Bring Reason to Vision: Understanding Perception and Reasoning through Model Merging

This page summarizes Bring Reason to Vision: Understanding Perception and Reasoning through Model Merging, an ICML 2025 paper by Shiqi Chen, Jinghan Zhang, Tongyao Zhu, Wei Liu, Siyang Gao, Miao Xiong, Manling Li, and Junxian He.

One-Sentence Summary

The paper uses model merging to transfer reasoning abilities from LLMs into VLMs in a training-free way, while also analyzing how perception and reasoning are distributed across model layers.

Why This Paper Matters

Vision-language models combine visual perception with language-model reasoning, but it is still difficult to understand how these abilities interact inside the model. This paper treats model merging as both an intervention and an analysis tool.

Instead of only merging models of the same type, the paper studies cross-modal merging between LLMs and VLMs.
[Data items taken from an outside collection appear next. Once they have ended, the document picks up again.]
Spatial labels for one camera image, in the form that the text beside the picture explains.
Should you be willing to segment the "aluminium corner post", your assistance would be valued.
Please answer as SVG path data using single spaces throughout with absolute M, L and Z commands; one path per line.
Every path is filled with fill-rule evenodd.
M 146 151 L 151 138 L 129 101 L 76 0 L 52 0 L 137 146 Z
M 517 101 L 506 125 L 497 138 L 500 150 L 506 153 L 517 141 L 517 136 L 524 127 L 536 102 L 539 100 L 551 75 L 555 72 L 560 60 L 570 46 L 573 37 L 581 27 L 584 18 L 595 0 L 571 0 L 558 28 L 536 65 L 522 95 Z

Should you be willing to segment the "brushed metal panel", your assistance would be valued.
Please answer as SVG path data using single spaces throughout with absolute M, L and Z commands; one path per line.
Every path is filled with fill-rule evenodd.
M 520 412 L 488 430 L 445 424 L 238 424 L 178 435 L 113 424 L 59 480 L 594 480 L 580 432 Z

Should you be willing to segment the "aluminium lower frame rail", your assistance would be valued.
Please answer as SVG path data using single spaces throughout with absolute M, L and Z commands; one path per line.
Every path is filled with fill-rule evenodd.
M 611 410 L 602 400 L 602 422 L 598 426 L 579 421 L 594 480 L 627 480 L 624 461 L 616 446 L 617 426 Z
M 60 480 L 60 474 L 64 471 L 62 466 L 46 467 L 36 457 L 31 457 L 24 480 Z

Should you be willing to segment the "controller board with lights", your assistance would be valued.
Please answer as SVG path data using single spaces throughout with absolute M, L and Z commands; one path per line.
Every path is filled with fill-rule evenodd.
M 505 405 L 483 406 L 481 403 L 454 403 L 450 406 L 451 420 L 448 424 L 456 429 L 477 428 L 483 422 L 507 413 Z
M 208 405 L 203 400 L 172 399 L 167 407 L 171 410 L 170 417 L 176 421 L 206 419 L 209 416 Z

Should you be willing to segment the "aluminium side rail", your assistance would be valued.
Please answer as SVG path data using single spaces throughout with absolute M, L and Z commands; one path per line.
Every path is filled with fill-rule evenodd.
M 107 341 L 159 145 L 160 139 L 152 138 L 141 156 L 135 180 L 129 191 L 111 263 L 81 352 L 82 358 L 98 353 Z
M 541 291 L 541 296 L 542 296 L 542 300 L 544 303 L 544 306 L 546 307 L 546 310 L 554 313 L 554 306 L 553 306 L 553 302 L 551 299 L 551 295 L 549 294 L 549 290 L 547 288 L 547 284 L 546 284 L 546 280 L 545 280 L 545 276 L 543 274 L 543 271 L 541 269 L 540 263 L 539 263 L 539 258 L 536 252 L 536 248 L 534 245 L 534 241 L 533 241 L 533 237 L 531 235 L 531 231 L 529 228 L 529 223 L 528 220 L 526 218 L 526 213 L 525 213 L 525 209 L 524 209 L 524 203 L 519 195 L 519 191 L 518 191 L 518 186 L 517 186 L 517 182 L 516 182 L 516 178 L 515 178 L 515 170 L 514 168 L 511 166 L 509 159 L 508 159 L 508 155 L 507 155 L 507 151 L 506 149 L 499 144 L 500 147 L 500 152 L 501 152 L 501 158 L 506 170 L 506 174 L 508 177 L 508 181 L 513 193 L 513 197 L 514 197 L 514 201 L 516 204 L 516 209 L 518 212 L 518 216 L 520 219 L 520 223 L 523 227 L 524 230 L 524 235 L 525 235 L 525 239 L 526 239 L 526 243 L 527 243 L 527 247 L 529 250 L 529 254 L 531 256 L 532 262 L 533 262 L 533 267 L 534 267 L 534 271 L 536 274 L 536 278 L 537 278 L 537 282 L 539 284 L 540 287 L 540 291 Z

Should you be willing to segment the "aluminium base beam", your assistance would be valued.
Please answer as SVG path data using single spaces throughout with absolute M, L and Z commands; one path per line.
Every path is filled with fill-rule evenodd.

The goal is to bring stronger reasoning into a VLM without extra training and then inspect how the merged model changes.

Common Search Intents

This page is intended to answer questions such as:

  • What papers use model merging for VLM reasoning?
  • Can LLM reasoning ability be transferred to VLMs without training?
  • What is cross-modal model merging?
  • How can model merging help interpret perception and reasoning in VLMs?
  • Which layers encode visual perception and which layers support reasoning?
  • What ICML 2025 papers study model merging for vision-language models?

Technical Contribution

The paper shows that model merging can transfer reasoning abilities from LLMs to VLMs in a training-free manner. It also uses merged models to study the internal division of labor between perception and reasoning.

The analysis suggests that perception is mainly encoded in earlier layers, while reasoning is more strongly supported by middle-to-late layers. After merging, reasoning contributions become more broadly distributed, while the perception distribution remains relatively stable.

Citation

@inproceedings{chen2025bring,
  title = {Bring Reason to Vision: Understanding Perception and Reasoning through Model Merging},
  author = {Chen, Shiqi and Zhang, Jinghan and Zhu, Tongyao and Liu, Wei and Gao, Siyang and Xiong, Miao and Li, Manling and He, Junxian},
  booktitle = {International Conference on Machine Learning},
  year = {2025}
}